In other gas processing news, Abu Dhabi Gas Industries Ltd. (Gasco) has awarded a project management contract to Foster Wheeler Inter-national Corp., the UK subsidiary of Clinton, NJ-based Foster Wheeler Ltd., to increase Gasco's production of condensate and natural gas liquids at four of the company's Abu Dhabi facilities. The project will focus on the following Gasco sites: two new gas plants at Habshan and Asab fields, an expansion of the existing Gasco plant at Ruwais, and an upgrade of existing NGL storage at the Takreer refinery at Ruwais. The Foster Wheeler unit will be responsible for endorsing the selection of the front-end engineering and design contractor and will manage it on behalf of Gasco. The new and expanded facilities will remove condensate and NGLs from natural gas taken from Abu Dhabi gas reservoirs.

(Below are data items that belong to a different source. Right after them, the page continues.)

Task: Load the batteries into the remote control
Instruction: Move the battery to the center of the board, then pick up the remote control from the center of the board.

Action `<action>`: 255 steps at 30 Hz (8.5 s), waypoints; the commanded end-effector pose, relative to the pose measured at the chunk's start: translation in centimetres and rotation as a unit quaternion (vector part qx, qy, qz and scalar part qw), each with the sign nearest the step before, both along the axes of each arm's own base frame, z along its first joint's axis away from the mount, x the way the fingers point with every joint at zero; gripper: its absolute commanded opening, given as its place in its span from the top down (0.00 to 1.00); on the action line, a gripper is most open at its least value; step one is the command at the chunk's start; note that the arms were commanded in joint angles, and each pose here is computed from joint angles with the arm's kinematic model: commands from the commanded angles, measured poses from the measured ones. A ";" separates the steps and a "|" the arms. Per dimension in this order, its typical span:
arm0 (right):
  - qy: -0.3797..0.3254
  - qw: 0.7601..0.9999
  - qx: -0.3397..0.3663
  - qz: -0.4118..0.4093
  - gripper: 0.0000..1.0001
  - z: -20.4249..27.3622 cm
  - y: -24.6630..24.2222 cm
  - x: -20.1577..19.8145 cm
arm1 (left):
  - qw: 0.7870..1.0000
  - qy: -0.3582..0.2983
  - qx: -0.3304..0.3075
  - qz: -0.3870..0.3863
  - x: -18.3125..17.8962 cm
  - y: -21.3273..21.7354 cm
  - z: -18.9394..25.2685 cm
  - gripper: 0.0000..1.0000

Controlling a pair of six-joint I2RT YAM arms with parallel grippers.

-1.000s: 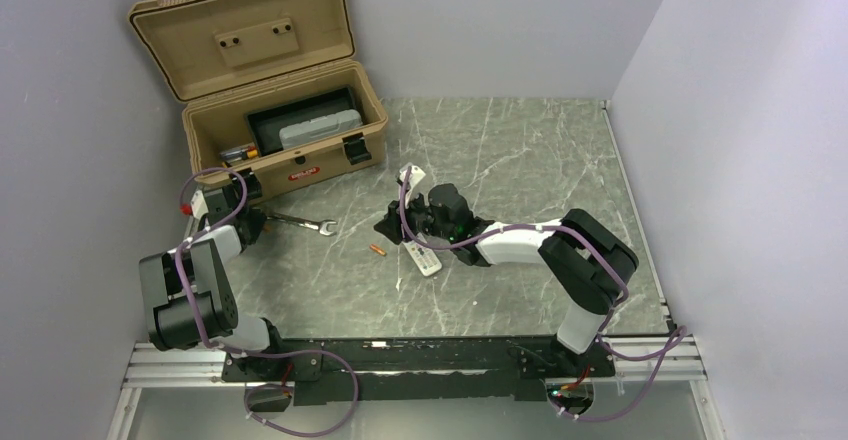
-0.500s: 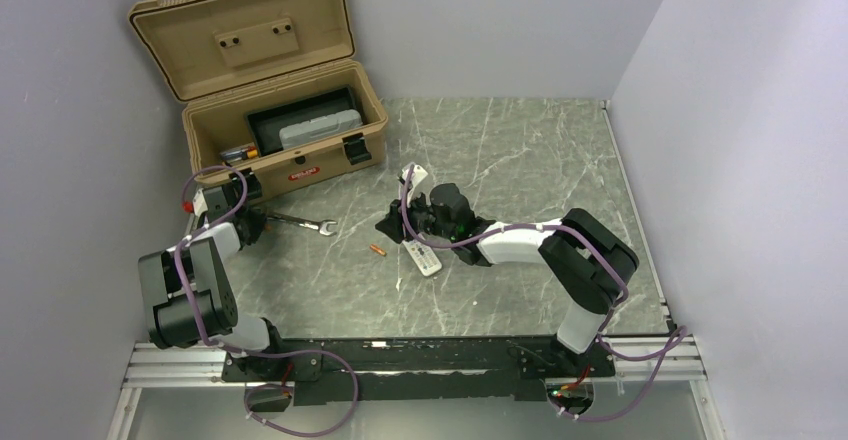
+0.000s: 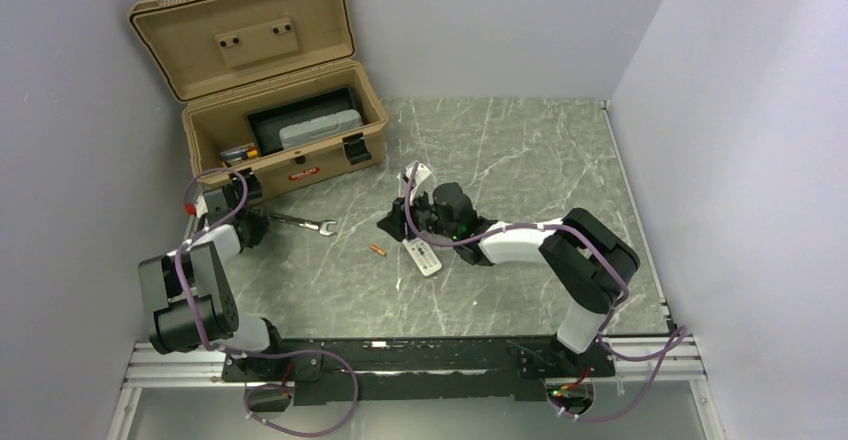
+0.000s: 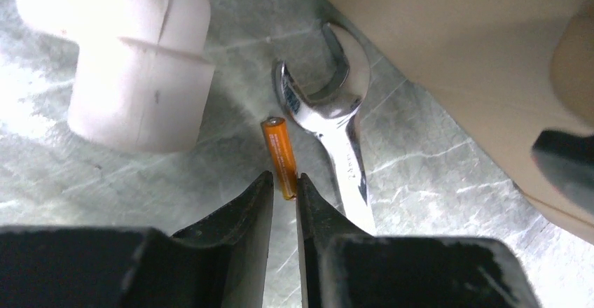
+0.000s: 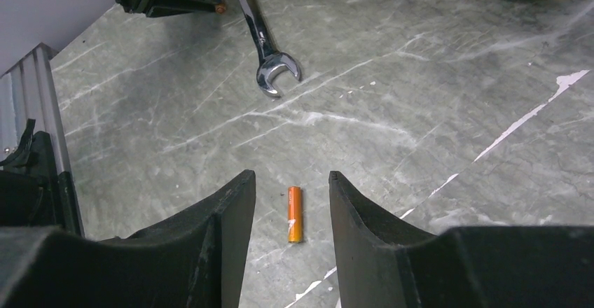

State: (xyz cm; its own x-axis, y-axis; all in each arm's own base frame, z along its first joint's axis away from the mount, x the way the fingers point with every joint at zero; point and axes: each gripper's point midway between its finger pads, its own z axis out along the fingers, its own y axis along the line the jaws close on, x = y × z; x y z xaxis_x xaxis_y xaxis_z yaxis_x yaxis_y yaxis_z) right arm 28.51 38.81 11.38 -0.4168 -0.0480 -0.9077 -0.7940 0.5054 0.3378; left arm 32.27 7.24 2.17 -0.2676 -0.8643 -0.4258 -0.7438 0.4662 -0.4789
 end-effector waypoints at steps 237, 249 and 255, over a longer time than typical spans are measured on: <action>0.183 0.964 -0.165 -0.096 0.24 -7.9 -9.5 -4.0 | 0.941 -0.154 0.053 -0.297 -10.5 -17.6 12.9 0.13; 0.185 0.948 -0.235 -0.110 0.44 -11.1 -9.2 -7.0 | 0.940 -0.168 0.051 -0.292 -13.5 -16.0 12.6 0.13; 0.186 0.938 -0.258 -0.141 0.57 -12.5 -10.1 -7.5 | 0.940 -0.164 0.054 -0.294 -14.9 -15.3 11.8 0.13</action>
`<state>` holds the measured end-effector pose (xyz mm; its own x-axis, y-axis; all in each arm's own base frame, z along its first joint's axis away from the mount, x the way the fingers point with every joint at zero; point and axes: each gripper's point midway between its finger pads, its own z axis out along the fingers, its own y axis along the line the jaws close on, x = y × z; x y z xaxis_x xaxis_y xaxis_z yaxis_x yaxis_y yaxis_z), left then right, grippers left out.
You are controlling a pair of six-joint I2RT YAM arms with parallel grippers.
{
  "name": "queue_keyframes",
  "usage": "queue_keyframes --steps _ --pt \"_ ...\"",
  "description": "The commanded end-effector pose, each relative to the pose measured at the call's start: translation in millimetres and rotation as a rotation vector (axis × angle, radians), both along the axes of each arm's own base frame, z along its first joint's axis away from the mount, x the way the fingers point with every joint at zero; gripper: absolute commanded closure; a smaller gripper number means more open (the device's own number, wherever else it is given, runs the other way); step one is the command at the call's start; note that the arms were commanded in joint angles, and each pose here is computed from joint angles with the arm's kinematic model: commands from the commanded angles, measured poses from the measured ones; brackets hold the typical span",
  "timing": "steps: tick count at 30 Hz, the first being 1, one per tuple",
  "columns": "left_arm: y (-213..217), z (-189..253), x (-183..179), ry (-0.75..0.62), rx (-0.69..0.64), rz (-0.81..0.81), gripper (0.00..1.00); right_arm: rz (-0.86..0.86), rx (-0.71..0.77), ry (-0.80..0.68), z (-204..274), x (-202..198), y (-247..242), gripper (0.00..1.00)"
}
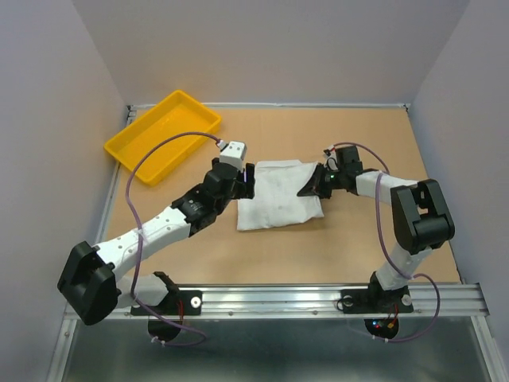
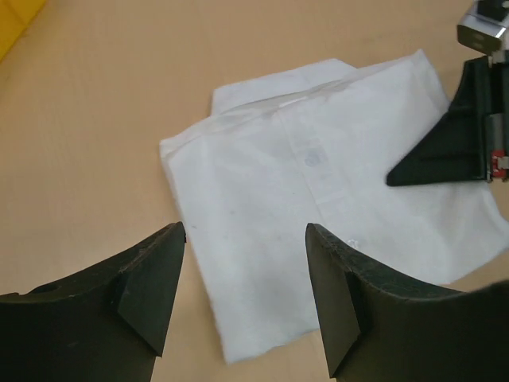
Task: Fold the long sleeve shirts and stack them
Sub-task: Fold the shirt
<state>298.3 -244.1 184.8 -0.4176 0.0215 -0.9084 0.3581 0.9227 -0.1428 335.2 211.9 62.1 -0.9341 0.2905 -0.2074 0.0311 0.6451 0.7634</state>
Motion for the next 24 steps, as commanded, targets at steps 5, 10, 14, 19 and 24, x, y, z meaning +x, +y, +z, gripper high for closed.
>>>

These products will then be shipped to the coast via pipeline, where they will be treated for export and end use. Dry gas, meanwhile, will be reinjected. The wells and gathering system will be upgraded to deliver the additional gas quantities to the new Habshan gas plant, known as OGD-III. The new plant at Asab, AGD-II, will involve recovery of NGLs from the gas that is presently processed and injected into Asab field. The existing Ruwais processing plant will be expanded to add a new NGL fractionation train with utilities, storage, shipping, and control systems. The existing Takreer refinery at Ruwais, meanwhile, will be upgraded for treatment, fractionation, and export of the additional condensate volumes.